> Raw data

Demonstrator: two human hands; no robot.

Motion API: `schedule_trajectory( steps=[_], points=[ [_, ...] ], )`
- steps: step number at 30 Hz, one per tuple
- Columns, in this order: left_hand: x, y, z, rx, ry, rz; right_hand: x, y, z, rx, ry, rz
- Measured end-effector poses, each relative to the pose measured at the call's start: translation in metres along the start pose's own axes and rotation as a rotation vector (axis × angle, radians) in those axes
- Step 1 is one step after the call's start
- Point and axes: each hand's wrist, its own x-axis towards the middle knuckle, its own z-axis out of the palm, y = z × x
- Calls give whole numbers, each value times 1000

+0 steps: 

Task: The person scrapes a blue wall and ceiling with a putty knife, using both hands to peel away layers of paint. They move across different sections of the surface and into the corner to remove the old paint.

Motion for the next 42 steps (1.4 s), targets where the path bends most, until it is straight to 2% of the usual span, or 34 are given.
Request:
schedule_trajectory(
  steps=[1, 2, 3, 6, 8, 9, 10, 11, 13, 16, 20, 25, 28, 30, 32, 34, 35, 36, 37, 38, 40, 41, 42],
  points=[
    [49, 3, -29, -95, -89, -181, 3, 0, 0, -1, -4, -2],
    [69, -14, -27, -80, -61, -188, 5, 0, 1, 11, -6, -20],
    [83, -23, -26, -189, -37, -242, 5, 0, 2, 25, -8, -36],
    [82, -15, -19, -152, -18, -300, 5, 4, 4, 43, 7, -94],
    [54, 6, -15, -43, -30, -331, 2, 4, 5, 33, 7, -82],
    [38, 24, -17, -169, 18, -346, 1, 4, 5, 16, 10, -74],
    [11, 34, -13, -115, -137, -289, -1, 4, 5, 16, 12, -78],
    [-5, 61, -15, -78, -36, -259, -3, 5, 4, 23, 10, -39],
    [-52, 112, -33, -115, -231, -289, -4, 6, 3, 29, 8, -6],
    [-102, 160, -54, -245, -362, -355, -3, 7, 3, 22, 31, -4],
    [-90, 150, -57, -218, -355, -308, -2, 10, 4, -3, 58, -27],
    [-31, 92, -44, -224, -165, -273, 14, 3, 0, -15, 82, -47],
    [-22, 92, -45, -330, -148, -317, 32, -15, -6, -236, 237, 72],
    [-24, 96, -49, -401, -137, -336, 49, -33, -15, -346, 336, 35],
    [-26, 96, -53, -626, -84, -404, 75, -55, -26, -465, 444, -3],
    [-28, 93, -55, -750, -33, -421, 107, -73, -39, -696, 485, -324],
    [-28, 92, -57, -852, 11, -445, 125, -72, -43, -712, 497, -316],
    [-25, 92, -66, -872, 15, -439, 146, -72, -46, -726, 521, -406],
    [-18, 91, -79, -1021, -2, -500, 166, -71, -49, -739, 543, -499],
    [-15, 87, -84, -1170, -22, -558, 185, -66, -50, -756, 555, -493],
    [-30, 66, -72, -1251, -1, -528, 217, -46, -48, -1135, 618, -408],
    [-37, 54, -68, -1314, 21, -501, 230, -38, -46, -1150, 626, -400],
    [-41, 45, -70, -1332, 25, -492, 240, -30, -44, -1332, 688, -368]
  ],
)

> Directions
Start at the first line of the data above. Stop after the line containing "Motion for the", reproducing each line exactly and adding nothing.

> Your solution
Demonstrator: two human hands; no robot.

Motion API: `schedule_trajectory( steps=[_], points=[ [_, ...] ], )`
- steps: step number at 30 Hz, one per tuple
- Columns, in this order: left_hand: x, y, z, rx, ry, rz; right_hand: x, y, z, rx, ry, rz
- Measured end-effector poses, each relative to the pose measured at the call's start: translation in metres along the start pose's own axes and rotation as a rotation vector (axis × angle, radians) in those axes
- Step 1 is one step after the call's start
- Point and axes: each hand's wrist, its own x-axis towards the middle knuckle, its own z-axis out of the palm, y = z × x
- Calls give whole numbers, each value times 1000

+0 steps: 

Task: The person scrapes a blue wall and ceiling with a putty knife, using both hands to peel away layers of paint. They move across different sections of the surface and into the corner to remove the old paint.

Motion for the next 42 steps (1.4 s), targets where the path bends most, until it is straight to 2% of the usual span, or 34 are given.

The answer is complete.